Putting it mathematically in terms of a cost function f(s), where s is a subset of {Amar, Akbar, Anthony}
Cost(s) => 150, s = {Amar} // Only Amar visit restaurant
240, s = {Akabar} // Only Akbar visit restaurant
180, s = {Anthony}
360, s = {Amar, Akbar} // Amar & Akbar visit restaurant together
340, s = {Amar, Anthony}
420, s = {Akbar, Anthony}
560, s = {Amar, Akbar, Anthony} // All three of them visit together
Now, let’s form all the possible coalition among three with the rule that each will pay their marginal contributions according to their respective position in the set.
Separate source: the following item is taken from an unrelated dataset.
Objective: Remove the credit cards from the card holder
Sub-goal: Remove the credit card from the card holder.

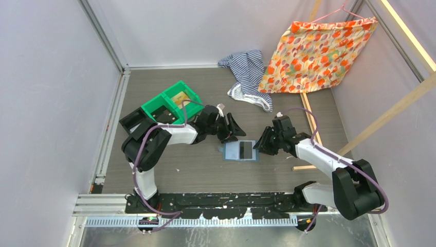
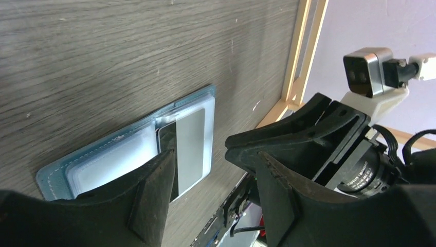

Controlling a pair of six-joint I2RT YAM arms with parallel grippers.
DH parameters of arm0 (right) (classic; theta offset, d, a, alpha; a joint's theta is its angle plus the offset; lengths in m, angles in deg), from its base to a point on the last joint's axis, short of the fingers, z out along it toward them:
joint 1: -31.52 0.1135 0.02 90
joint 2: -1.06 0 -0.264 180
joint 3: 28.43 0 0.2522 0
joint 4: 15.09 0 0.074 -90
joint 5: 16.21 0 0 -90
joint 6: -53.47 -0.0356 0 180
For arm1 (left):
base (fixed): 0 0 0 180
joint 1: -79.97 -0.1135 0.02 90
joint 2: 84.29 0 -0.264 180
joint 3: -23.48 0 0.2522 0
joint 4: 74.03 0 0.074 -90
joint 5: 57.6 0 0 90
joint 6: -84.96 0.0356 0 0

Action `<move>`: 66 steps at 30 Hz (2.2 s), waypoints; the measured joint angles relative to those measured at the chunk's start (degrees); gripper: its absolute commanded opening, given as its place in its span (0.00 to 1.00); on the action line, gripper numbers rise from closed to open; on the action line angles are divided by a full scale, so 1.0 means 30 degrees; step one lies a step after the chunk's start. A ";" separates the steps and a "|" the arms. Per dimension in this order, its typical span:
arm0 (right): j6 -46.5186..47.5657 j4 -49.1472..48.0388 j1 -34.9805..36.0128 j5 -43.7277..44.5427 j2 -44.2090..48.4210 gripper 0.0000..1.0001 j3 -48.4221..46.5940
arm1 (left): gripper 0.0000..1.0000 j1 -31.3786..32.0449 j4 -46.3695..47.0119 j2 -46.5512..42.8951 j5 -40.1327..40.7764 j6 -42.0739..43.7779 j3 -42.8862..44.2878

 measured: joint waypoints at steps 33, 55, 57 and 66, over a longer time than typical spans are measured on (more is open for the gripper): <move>-0.0219 -0.2834 0.0000 -0.0306 -0.2113 0.11 0.0714 | 0.54 0.1377 -0.5581 0.0605 -0.1071 0.6907 0.1807; -0.1100 -0.4794 -0.0087 -0.1545 -0.2667 0.07 0.1326 | 0.32 0.1042 -0.0678 0.0612 -0.0408 0.5413 -0.0860; -0.1137 -0.4874 -0.0087 -0.1617 -0.2732 0.07 0.1326 | 0.26 0.0984 -0.0452 0.0612 -0.0386 0.5319 -0.1013; -0.1253 -0.5034 -0.0117 -0.1778 -0.2856 0.07 0.1348 | 0.00 0.0670 0.0131 0.0874 -0.0423 0.4874 -0.1348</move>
If we take (Amar, Akbar, Anthony) as a coalition then starting from Amar, he will have to pay 150 as Cost(s) => 80, s = {Amar}. Now moving to Akbar, he will be paying 210 as Cost(s) => 360, s = {Amar, Akbar} and A has already paid 150. And lastly since Cost(s) => 560, s = {Amar, Akbar, Anthony}, Anthony will be paying remaining 200.
Performing same operations on all coalitions, they get their individual marginal contribution to bill share if they go to dine together.
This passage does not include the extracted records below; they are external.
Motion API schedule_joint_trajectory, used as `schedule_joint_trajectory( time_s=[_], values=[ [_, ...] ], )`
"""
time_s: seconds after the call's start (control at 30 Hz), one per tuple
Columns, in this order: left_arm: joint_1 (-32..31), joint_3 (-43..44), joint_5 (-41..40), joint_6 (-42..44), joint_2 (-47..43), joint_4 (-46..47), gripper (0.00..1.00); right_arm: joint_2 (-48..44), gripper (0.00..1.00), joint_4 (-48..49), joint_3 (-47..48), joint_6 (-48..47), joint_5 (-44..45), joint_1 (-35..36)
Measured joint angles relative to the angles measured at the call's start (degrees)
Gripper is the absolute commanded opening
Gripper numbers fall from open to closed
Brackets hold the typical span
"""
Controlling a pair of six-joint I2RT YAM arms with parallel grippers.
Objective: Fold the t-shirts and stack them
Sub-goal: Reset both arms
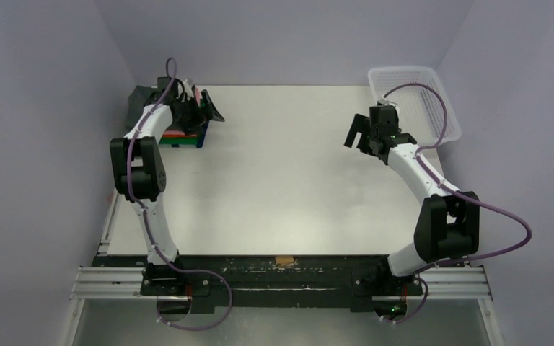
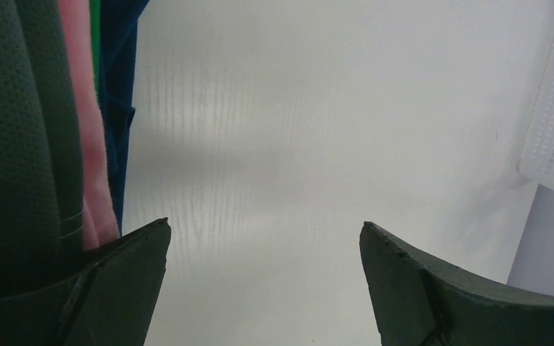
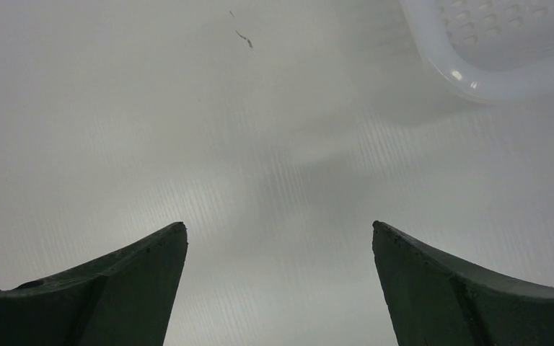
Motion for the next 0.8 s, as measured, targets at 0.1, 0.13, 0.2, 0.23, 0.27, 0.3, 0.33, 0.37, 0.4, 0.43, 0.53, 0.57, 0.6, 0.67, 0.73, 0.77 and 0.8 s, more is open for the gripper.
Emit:
schedule_joint_trajectory(
  time_s=[0.1,0.13,0.2,0.23,0.27,0.3,0.33,0.37,0.4,0.43,0.53,0.57,0.6,0.67,0.73,0.77,0.8],
  values=[
    [-0.6,0.1,0.7,-0.6,-0.2,0.9,1.00,-0.1,0.98,0.0,0.0,0.0,0.0,-0.2],
    [-0.8,0.1,0.8,-0.7,-0.4,1.1,1.00,-0.2,0.98,0.0,-0.1,0.0,0.0,-0.3],
    [-1.4,0.0,0.8,-0.6,-1.5,1.0,1.00,-1.4,0.98,0.1,-0.5,0.0,0.1,-0.5],
    [-2.0,-0.3,0.5,-0.6,-3.1,1.0,1.00,-1.7,0.98,0.0,-0.6,0.0,0.1,-0.6],
    [-2.5,-0.9,0.2,-0.5,-4.9,1.0,1.00,-2.3,0.98,0.1,-0.8,0.0,0.1,-0.6],
    [-3.4,-2.2,-0.5,-0.3,-7.8,1.2,1.00,-3.2,0.98,0.1,-1.1,0.0,0.1,-0.6],
    [-4.5,-4.0,-1.2,0.0,-11.6,1.4,1.00,-4.3,0.98,0.0,-1.3,0.0,0.1,-0.6],
    [-5.4,-5.9,-1.8,0.1,-15.3,1.7,1.00,-5.2,0.98,0.1,-1.4,0.0,0.2,-0.6],
    [-6.7,-8.6,-2.6,0.2,-20.4,2.4,1.00,-6.3,0.98,0.0,-1.5,0.0,0.2,-0.6],
    [-8.1,-11.7,-3.3,0.3,-26.3,3.3,1.00,-7.5,0.98,0.1,-1.6,0.0,0.3,-0.6],
    [-10.9,-20.4,-4.5,0.7,-43.5,6.6,1.00,-10.6,0.98,0.3,-1.9,-0.1,0.5,-0.6],
    [-11.0,-23.8,-5.6,1.0,-49.9,7.8,1.00,-11.5,0.98,0.6,-2.0,-0.2,0.6,-0.6],
    [-10.9,-26.6,-7.0,1.1,-55.0,8.2,1.00,-12.4,0.98,0.9,-2.2,-0.2,0.7,-0.6],
    [-10.5,-31.2,-10.4,1.2,-63.0,8.9,1.00,-13.8,0.98,1.4,-2.8,-0.3,0.5,-0.6],
    [-10.3,-34.8,-14.1,1.2,-68.2,8.4,1.00,-15.0,0.98,2.2,-3.8,-0.3,0.1,-0.6],
    [-10.3,-36.2,-16.1,1.2,-69.7,7.9,1.00,-15.3,0.98,2.8,-4.3,-0.3,0.0,-0.6],
    [-10.3,-37.2,-18.0,1.1,-70.6,7.2,1.00,-15.7,0.98,3.6,-5.1,-0.3,-0.2,-0.6]
  ],
)
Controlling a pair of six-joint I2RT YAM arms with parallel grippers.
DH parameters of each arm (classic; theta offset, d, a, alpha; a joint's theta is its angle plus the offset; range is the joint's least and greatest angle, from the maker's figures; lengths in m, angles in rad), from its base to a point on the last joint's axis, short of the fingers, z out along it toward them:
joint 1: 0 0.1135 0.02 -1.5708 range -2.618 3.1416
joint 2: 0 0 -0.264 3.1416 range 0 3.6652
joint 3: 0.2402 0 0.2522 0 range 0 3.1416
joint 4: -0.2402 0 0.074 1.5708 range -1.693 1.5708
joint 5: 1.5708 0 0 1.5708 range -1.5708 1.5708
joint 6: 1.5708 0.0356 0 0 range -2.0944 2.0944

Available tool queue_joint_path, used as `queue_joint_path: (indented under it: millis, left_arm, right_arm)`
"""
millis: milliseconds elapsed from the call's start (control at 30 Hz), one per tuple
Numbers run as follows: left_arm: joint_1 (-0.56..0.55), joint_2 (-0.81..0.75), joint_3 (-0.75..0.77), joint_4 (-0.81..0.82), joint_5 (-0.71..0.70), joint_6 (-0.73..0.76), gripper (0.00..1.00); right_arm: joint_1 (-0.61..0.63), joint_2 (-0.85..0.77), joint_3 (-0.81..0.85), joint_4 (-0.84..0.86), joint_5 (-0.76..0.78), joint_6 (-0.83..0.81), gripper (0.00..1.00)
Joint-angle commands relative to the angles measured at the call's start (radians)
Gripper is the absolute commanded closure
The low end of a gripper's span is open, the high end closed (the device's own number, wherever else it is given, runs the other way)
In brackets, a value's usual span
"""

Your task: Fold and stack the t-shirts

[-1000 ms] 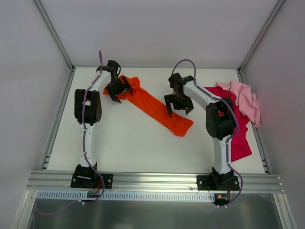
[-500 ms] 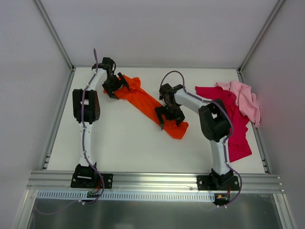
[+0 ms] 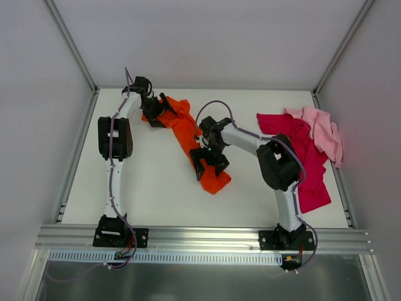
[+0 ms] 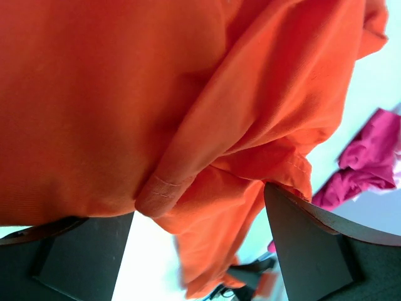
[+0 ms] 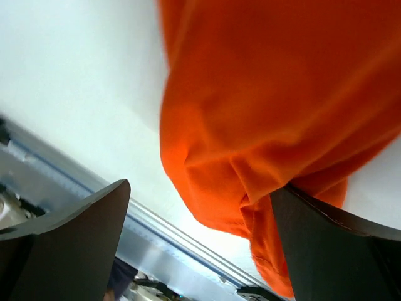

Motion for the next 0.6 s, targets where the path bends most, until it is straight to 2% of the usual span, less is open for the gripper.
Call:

Now coming back to our original discussion, for an observation, we try to assign a weightage(shapley value) on terms of cooperative gaming theory to each feature such that the sum of all the shapley values equals the difference between the average prediction of dataset and the prediction of the observation. Or in other words shapley values determines the contribution of each features towards pushing the prediction from the average prediction value.